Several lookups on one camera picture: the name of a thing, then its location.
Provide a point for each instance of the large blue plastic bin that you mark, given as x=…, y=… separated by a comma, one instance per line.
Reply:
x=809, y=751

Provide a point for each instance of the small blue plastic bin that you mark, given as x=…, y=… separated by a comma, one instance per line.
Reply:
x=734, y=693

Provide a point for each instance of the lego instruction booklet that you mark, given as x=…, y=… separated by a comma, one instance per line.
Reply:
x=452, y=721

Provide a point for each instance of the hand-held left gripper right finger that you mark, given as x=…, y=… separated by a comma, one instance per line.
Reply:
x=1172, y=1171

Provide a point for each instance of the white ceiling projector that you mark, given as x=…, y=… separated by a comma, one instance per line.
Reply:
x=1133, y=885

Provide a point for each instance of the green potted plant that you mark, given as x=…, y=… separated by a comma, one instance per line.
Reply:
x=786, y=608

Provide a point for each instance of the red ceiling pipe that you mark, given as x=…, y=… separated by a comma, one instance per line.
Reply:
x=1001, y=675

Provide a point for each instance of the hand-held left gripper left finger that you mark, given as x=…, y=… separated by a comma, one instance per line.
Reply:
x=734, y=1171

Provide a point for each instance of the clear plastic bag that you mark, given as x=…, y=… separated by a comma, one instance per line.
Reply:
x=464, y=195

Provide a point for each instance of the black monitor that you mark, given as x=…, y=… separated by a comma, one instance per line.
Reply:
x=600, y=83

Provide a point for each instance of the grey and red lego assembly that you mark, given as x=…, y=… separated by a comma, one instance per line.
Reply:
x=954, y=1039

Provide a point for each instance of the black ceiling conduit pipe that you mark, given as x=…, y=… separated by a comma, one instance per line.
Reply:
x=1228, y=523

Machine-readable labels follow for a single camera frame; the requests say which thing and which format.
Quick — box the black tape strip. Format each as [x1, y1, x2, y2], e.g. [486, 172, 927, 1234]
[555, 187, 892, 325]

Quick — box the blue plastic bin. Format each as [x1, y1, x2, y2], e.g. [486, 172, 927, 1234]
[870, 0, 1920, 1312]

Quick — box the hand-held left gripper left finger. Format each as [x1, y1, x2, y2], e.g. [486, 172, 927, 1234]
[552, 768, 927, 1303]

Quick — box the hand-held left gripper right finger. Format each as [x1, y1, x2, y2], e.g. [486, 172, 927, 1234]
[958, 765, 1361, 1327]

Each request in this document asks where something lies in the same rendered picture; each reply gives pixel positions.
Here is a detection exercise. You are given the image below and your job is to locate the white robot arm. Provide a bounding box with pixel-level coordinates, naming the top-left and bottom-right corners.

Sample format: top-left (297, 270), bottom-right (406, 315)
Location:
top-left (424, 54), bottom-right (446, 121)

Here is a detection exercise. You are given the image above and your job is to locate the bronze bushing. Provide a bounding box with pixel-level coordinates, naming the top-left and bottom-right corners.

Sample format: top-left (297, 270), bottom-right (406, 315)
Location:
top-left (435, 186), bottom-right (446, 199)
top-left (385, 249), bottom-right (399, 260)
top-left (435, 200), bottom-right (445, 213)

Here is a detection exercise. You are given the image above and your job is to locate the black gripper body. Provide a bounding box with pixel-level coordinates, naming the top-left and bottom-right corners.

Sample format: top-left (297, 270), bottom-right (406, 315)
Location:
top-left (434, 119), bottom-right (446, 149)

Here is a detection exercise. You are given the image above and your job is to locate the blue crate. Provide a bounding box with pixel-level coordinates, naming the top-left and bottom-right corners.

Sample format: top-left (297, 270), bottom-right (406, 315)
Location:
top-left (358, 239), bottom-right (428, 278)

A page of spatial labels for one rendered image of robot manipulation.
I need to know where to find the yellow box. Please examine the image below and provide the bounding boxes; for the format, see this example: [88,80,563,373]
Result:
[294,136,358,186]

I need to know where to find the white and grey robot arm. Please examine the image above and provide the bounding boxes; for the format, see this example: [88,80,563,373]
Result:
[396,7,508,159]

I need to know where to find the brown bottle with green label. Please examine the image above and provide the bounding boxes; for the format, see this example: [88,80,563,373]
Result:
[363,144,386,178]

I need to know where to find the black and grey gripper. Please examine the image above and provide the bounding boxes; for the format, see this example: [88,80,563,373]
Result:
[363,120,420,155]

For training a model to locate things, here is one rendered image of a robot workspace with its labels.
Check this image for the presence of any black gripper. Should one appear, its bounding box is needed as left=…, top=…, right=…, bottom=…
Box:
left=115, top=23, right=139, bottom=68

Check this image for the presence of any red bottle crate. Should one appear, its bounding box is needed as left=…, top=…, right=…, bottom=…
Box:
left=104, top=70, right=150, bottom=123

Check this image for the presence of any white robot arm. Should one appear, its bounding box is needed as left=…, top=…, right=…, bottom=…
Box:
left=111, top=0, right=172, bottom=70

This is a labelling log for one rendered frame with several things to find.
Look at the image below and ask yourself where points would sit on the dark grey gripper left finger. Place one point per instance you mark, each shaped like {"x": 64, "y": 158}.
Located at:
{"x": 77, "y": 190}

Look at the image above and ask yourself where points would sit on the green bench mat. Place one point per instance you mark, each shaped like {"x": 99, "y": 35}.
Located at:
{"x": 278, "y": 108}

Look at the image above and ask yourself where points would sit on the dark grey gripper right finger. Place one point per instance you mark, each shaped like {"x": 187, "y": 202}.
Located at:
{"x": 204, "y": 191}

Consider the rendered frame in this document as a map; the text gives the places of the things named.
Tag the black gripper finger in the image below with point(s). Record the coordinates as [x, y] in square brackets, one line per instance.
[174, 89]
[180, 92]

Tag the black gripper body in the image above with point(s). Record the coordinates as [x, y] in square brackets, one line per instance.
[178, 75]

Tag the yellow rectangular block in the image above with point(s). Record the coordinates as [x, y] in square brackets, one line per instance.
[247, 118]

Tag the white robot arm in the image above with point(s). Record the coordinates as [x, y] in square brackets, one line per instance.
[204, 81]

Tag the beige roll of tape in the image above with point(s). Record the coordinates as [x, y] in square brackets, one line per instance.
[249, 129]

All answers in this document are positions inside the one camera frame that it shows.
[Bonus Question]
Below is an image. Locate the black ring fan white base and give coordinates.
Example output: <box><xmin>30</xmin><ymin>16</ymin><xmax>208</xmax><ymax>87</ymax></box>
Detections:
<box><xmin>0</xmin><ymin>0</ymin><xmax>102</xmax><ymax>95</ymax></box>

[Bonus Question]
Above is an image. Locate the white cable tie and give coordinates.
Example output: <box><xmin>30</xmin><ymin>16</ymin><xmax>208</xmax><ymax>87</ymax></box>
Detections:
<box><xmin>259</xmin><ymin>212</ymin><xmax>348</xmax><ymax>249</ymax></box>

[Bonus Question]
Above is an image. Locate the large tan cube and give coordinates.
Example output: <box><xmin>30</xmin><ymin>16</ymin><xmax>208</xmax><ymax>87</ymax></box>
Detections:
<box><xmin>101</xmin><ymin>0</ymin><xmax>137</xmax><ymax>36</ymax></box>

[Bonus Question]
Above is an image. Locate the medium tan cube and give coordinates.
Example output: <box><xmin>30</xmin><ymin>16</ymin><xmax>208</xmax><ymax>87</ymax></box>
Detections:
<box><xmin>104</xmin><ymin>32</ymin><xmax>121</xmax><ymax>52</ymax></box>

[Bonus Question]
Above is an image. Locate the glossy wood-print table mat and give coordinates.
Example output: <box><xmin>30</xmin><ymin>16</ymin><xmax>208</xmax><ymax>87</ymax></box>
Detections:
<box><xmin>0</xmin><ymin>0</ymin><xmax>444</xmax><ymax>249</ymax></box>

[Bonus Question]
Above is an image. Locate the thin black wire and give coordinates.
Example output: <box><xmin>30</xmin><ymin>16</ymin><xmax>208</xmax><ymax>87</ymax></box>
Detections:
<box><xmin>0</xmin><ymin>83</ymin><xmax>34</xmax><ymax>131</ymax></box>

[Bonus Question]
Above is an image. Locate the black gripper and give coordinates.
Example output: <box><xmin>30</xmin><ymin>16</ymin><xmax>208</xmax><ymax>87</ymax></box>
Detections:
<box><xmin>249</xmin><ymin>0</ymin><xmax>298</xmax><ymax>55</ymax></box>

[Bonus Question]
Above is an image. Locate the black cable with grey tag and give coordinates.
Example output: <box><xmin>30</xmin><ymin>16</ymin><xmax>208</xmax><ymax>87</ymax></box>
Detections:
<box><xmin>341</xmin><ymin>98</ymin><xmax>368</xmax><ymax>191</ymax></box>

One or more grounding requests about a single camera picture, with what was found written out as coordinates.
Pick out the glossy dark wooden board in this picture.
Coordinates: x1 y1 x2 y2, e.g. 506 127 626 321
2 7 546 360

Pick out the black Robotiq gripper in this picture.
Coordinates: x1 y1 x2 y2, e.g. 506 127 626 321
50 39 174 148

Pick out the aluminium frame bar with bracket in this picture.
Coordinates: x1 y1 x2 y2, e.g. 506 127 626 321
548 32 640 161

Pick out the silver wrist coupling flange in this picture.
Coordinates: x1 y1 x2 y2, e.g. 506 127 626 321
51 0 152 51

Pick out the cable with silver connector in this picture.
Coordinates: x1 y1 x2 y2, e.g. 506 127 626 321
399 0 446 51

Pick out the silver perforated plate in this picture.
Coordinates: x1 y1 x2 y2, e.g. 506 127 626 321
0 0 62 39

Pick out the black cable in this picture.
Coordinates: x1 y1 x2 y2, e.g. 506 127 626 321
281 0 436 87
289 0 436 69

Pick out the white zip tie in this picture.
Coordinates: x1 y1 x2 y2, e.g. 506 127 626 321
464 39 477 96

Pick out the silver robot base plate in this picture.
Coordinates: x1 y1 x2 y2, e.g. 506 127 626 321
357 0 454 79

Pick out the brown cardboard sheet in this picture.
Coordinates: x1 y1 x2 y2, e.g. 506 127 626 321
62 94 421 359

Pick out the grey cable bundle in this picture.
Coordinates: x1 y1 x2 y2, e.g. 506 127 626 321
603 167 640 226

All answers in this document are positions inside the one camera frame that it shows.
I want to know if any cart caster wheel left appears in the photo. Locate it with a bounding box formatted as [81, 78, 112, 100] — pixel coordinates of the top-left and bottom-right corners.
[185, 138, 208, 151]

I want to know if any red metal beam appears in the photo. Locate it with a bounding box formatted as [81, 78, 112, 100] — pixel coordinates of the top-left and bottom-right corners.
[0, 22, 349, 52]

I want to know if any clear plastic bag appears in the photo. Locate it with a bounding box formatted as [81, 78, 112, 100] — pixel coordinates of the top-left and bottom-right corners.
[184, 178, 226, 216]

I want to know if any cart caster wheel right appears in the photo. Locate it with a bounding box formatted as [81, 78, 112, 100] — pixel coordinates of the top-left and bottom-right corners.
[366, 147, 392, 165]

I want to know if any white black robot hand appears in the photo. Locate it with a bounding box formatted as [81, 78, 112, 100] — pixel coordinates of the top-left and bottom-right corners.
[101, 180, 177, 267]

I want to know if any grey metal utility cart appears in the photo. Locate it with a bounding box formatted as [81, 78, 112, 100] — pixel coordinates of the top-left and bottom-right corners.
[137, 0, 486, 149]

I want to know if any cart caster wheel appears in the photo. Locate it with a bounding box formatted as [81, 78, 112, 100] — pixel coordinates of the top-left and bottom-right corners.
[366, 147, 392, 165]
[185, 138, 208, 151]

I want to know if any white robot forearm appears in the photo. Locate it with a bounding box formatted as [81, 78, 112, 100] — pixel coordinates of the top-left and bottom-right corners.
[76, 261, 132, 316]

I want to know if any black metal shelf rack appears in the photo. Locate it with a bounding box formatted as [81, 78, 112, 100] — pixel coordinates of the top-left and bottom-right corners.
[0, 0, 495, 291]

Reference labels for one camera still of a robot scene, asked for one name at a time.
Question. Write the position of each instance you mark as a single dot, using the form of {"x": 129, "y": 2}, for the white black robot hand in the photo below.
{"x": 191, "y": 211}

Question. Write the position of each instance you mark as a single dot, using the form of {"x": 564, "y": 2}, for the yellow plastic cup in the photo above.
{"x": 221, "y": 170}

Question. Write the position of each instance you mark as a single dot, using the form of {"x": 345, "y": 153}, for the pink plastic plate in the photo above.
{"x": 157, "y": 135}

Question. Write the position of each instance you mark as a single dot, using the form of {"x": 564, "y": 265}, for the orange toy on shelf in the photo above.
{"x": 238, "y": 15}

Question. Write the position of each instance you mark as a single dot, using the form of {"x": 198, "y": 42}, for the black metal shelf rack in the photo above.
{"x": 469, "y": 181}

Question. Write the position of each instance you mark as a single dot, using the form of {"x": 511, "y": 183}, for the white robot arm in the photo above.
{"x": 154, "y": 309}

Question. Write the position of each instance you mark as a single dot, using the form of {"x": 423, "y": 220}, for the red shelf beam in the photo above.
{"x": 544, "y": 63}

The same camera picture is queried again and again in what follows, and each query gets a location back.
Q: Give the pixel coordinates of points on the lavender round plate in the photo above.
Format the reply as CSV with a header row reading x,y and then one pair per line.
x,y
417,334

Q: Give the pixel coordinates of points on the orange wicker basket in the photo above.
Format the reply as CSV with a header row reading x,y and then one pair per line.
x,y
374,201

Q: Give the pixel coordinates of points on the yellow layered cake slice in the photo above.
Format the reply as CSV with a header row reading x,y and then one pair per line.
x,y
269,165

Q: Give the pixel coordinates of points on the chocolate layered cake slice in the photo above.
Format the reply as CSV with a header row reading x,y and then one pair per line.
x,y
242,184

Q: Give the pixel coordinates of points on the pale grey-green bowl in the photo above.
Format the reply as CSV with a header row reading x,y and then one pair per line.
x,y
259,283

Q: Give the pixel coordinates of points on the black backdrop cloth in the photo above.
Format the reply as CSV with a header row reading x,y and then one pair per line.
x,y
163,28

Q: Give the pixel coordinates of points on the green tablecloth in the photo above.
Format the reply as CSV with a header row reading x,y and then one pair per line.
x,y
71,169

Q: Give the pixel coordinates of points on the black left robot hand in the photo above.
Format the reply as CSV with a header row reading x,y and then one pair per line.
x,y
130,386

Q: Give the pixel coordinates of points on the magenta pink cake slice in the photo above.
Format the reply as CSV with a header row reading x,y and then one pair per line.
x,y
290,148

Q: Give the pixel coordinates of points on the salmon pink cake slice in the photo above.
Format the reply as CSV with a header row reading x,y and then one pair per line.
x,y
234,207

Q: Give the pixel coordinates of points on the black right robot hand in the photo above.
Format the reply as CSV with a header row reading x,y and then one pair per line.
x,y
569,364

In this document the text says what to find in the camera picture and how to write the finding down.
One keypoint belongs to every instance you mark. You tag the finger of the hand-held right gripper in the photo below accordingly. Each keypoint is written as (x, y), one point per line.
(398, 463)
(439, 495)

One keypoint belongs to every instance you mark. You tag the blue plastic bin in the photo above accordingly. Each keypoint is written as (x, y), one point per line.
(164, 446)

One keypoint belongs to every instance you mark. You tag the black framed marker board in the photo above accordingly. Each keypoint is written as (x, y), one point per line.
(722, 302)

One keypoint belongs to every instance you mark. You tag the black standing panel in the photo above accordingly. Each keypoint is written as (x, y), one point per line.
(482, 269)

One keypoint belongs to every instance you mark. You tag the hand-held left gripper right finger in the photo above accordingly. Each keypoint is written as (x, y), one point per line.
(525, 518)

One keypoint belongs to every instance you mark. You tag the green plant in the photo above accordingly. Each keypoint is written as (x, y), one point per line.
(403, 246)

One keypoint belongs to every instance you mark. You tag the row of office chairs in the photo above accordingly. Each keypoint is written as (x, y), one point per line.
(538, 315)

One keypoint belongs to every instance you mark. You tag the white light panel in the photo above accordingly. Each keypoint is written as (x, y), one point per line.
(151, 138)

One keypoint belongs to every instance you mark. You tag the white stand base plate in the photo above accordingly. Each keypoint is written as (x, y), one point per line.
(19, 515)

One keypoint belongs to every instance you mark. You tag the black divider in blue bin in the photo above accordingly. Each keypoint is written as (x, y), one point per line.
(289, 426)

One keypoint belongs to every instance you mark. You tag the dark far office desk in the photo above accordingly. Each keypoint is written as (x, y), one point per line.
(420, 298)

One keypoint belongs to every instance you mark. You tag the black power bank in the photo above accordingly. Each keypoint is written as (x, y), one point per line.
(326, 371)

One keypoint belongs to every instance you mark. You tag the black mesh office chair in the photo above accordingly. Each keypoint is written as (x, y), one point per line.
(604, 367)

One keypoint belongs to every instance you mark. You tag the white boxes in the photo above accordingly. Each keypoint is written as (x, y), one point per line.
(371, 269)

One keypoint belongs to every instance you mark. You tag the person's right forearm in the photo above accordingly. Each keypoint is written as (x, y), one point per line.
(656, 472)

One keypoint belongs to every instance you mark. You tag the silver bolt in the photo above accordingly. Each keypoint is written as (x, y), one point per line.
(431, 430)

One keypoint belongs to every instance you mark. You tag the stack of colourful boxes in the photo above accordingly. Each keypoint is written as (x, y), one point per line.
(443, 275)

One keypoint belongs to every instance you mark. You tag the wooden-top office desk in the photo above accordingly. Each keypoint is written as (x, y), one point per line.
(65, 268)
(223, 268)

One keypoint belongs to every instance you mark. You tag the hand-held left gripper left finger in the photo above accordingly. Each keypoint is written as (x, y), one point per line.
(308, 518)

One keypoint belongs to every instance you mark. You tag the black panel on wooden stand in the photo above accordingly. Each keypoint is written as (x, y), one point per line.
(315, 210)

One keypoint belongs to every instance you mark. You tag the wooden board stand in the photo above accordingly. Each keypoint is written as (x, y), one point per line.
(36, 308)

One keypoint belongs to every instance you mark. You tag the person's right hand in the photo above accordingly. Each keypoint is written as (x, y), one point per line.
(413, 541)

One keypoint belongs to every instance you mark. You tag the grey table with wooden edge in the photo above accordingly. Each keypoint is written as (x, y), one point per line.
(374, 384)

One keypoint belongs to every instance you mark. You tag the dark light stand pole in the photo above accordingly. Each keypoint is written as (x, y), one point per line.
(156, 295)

● ● ●

* [Instructions to follow] Count the lines in the listing above that include the word "layered", and respond with that number alone.

* [Result of this task] 2